Physics and astronomy were said to be “more appropriately directed toward the core areas of physics.” In political science the professors said, “If Georgia students were exposed to and able to absorb the structure and process of American government” to the extent proposed, “they would be well educated.”

“We asked the university professors to look at the Georgia Performance Standards with a critical eye,” Cox said. “We wanted real suggestions on how to bring the curriculum up to ‘World-Class’ standards, and that’s exactly the kind of valuable feedback we received.”

The professors raised concern in each of the four major content areas including concerns about curriculum implementation and roll-out, teacher and student preparation, curriculum alignment throughout the grades, fact corrections and omitted topics, clarity and correctness of standards, closer adherence to national standards, and the ability to clearly measure student performance. The professors also cautioned that there were “numerous instances where concepts and tasks are introduced without the appropriate prerequisite skills explicitly detailed,” which will need to be addressed as standards are revised, Cox said.

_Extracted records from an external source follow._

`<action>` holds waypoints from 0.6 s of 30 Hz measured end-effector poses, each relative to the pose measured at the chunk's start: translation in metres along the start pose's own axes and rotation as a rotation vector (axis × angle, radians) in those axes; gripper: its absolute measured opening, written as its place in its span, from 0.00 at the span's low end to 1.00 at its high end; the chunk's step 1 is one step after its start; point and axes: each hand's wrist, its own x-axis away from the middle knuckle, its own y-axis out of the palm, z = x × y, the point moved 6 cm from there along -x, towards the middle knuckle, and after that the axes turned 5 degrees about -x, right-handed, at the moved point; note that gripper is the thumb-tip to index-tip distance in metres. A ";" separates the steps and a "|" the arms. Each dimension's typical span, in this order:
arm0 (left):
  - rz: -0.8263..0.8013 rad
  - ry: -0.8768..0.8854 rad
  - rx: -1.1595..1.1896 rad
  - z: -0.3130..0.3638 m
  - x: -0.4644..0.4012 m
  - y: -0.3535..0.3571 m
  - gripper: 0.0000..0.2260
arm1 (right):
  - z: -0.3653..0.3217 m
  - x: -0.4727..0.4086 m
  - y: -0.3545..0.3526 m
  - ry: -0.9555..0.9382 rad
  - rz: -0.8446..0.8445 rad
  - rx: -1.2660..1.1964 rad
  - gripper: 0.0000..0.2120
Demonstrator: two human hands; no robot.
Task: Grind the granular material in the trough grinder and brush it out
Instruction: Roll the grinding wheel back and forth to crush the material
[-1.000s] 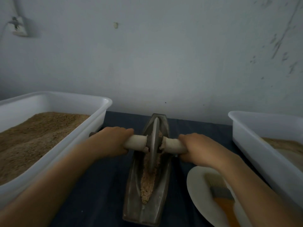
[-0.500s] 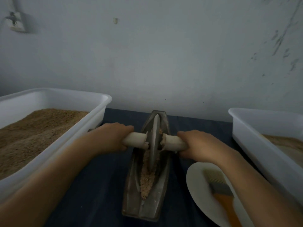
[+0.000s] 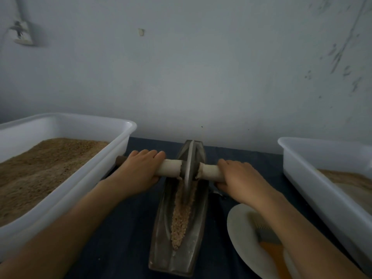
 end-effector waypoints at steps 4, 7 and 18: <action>-0.335 0.061 0.097 0.005 0.015 -0.011 0.15 | -0.010 0.010 -0.005 0.022 -0.323 -0.083 0.10; -0.577 0.103 0.188 0.009 0.031 -0.020 0.13 | -0.019 0.023 -0.016 -0.001 -0.498 -0.149 0.13; -0.406 0.010 0.141 0.001 0.014 -0.007 0.12 | -0.008 0.002 -0.009 -0.004 -0.127 -0.014 0.11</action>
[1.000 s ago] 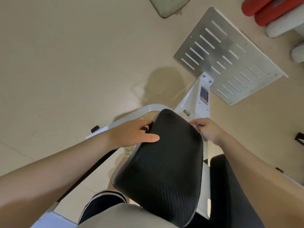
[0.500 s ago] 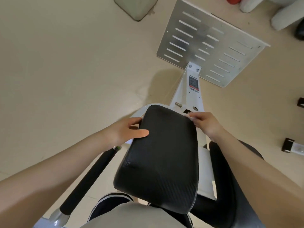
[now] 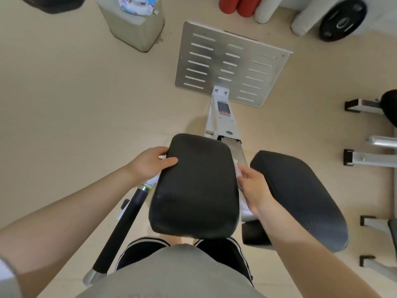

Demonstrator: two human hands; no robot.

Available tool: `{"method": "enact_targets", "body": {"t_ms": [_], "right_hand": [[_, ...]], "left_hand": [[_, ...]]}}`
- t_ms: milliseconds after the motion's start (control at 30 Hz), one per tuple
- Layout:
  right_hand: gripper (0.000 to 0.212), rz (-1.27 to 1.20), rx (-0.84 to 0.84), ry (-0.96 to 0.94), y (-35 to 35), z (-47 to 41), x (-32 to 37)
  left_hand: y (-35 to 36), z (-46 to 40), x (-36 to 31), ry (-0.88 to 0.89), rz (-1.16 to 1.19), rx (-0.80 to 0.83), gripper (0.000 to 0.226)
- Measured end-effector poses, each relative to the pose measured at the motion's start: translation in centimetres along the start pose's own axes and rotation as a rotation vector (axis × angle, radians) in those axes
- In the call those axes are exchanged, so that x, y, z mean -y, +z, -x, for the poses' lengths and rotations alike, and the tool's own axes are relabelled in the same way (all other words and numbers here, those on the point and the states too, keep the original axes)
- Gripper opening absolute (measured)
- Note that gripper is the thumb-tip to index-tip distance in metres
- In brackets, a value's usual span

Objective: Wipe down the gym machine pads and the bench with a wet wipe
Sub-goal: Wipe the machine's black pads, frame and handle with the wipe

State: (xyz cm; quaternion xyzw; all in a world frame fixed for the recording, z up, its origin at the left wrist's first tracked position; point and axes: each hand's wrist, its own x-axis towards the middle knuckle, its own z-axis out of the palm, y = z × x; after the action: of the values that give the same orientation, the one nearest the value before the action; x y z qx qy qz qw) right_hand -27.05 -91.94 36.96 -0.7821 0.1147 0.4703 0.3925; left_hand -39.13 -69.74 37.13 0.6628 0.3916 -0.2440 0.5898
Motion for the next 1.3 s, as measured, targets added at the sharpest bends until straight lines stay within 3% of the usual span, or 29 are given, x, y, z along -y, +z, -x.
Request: {"method": "enact_targets", "body": {"t_ms": [200, 367, 633, 767, 900, 1033, 1167, 1300], "right_hand": [[0.034, -0.038, -0.11, -0.003, 1.6, 0.7, 2.4], [0.024, 0.023, -0.079, -0.205, -0.4, 7.7, -1.5], [0.027, -0.008, -0.289, -0.213, 0.8, 8.9, -5.5], [0.026, 0.011, -0.342, -0.21, 1.9, 8.5, -6.6], [0.019, -0.22, -0.412, -0.288, 1.9, 9.5, -7.2], [0.024, -0.16, -0.464, -0.416, 2.6, 9.7, -7.8], [0.024, -0.151, -0.473, -0.294, 4.6, 9.2, -13.8], [0.026, -0.453, -0.482, -0.091, 6.6, 9.4, -14.7]], "left_hand": [[1.2, 1.8, 0.5, -0.087, 0.127, -0.133, 0.031], [1.9, 5.0, 0.9, 0.001, 0.216, -0.131, 0.014], [3.5, 8.2, 3.3, 0.119, 0.166, -0.085, 0.043], [5.4, 9.3, 5.1, 0.104, 0.131, -0.362, 0.061], [7.7, 10.7, 8.0, 0.155, 0.228, -0.399, 0.052], [9.4, 11.5, 10.2, 0.248, 0.237, -0.356, 0.052], [10.6, 11.0, 11.6, 0.246, 0.18, -0.449, 0.058], [11.5, 10.6, 11.4, 0.148, 0.311, -0.509, 0.048]]}}
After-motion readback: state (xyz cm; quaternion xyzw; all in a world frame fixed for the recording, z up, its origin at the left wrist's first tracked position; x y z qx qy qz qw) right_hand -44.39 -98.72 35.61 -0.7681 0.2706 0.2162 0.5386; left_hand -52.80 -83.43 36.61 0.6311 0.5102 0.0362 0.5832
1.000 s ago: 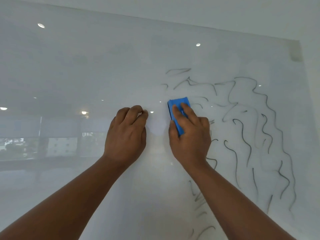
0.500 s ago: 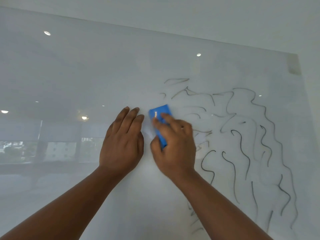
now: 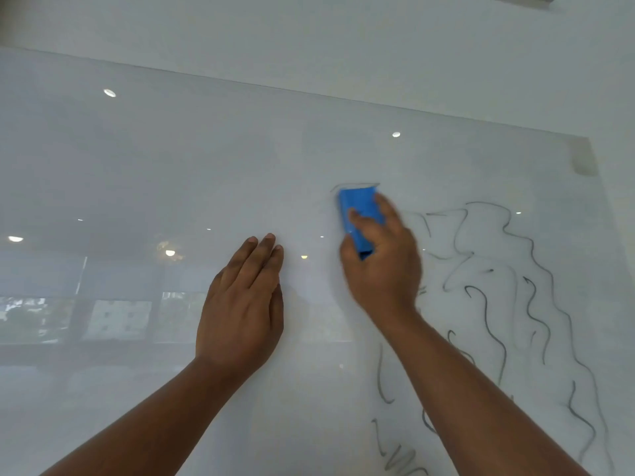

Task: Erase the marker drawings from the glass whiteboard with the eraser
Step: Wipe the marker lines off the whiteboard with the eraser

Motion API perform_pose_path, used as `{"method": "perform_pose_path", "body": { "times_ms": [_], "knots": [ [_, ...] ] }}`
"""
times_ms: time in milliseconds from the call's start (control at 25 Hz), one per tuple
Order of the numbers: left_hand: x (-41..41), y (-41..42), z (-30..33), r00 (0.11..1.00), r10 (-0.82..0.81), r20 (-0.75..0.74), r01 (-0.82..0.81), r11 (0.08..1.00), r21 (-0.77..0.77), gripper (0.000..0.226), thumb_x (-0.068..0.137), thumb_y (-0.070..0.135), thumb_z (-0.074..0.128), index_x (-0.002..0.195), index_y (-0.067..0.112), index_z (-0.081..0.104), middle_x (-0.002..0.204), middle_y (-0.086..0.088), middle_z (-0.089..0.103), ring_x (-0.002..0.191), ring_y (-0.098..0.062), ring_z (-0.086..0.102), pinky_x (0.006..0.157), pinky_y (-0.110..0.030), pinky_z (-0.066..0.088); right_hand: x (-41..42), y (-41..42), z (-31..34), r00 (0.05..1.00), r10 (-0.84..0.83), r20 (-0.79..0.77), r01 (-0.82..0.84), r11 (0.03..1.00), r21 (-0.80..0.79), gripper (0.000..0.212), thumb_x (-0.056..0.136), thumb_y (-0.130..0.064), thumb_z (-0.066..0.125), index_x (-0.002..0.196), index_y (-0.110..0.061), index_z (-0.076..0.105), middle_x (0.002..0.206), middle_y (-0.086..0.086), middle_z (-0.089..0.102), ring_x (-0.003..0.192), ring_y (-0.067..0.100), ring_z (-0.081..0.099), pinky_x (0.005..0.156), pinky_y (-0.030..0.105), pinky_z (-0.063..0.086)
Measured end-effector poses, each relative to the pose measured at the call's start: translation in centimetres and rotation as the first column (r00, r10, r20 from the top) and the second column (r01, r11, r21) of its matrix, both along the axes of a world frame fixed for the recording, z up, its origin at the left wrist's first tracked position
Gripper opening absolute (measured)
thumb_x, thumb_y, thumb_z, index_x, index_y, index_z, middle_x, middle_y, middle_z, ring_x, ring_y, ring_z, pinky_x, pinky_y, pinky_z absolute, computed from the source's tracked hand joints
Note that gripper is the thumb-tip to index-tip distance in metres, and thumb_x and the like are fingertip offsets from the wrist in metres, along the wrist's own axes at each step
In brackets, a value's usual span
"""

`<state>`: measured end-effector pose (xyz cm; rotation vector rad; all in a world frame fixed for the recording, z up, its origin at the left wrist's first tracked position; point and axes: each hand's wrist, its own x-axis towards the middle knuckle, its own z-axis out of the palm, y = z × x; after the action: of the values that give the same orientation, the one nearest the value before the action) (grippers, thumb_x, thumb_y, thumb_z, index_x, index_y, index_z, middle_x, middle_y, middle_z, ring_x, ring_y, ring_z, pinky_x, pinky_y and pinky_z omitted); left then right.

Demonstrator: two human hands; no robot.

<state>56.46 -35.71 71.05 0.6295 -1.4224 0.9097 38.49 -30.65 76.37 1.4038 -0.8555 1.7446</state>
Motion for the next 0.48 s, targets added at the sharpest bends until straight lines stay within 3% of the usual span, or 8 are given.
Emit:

Some of the feedback suggested “expectations are too lofty in some cases — and skills are not emphasized in sufficient depth in others.”

The college professor feedback, along with thousands of comments received through the Web, will next be reviewed by teacher teams made up of K-12 teachers and university professors, who will then make appropriate revisions.

On April 13, the State Board of Education is expected to discuss recent revisions and vote to permit GDOE to post the changes on the department website for further public comment. The Board will again discuss and vote to repost additional changes at its May meeting.

GDOE has also partnered with the Georgia Partnership for Excellence in Education to contract with Phi Delta Kappa to conduct an independent audit of the draft Georgia Performance Standards. PDK conducted the original audit of our state’s current curriculum, calling it a “mile wide and an inch deep” and claiming that it would take nearly 23 years for a student to cover all of the required material.

The audit is expected to take place during the month of April, Englehardt said.